• **Data section**:
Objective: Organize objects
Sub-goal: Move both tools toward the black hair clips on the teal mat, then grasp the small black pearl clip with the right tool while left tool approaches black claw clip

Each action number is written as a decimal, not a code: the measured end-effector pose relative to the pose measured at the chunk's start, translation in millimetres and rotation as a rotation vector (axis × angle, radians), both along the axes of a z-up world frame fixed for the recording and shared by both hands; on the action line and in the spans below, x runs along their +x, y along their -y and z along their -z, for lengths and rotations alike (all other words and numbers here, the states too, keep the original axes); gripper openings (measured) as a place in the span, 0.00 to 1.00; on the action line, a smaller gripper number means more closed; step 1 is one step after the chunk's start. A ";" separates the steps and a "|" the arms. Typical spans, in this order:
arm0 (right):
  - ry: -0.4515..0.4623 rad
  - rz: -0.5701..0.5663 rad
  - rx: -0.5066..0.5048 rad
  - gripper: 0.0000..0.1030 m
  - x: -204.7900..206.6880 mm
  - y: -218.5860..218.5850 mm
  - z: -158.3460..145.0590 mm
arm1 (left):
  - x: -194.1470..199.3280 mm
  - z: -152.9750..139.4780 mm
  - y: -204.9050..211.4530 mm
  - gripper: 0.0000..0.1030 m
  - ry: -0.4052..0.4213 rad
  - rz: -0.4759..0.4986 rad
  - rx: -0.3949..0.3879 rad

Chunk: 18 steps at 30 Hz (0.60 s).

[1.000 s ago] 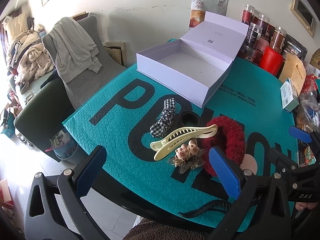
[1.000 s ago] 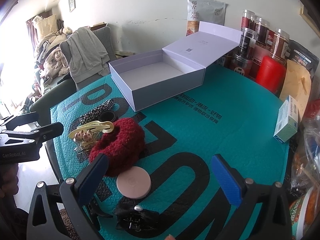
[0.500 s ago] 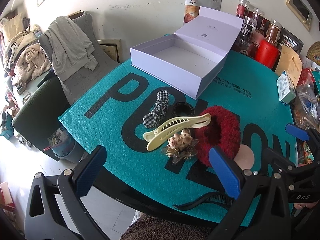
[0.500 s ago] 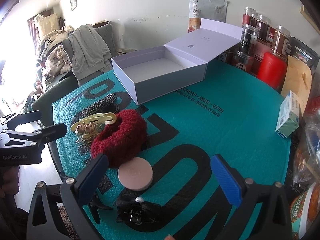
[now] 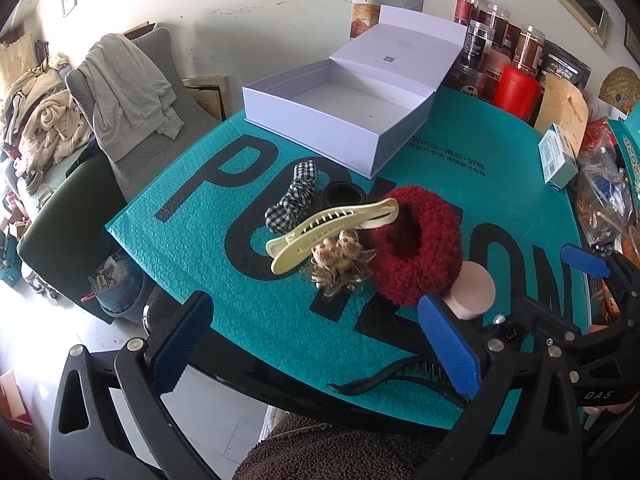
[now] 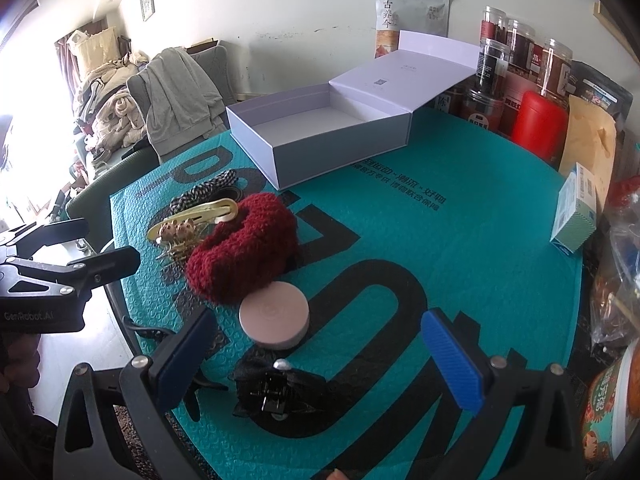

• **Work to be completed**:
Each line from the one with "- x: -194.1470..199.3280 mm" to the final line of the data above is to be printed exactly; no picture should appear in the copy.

• **Response to this task**:
  - x: -194.1470..199.3280 mm
  - z: -152.9750..139.4780 mm
  - y: -204.9050..211.4530 mm
  - gripper: 0.0000..0.1030 m
  - ry: -0.4052..0.4213 rad
  - rz: -0.4759..0.4986 rad
  - rx: -0.3949..0.3879 rad

Chunk: 18 steps at 30 Hz (0.60 s).

[1.000 s ago] 
[1.000 s ago] 
[0.500 s ago] 
[0.500 s ago] 
[now] 
[now] 

Nothing more is required for this exercise.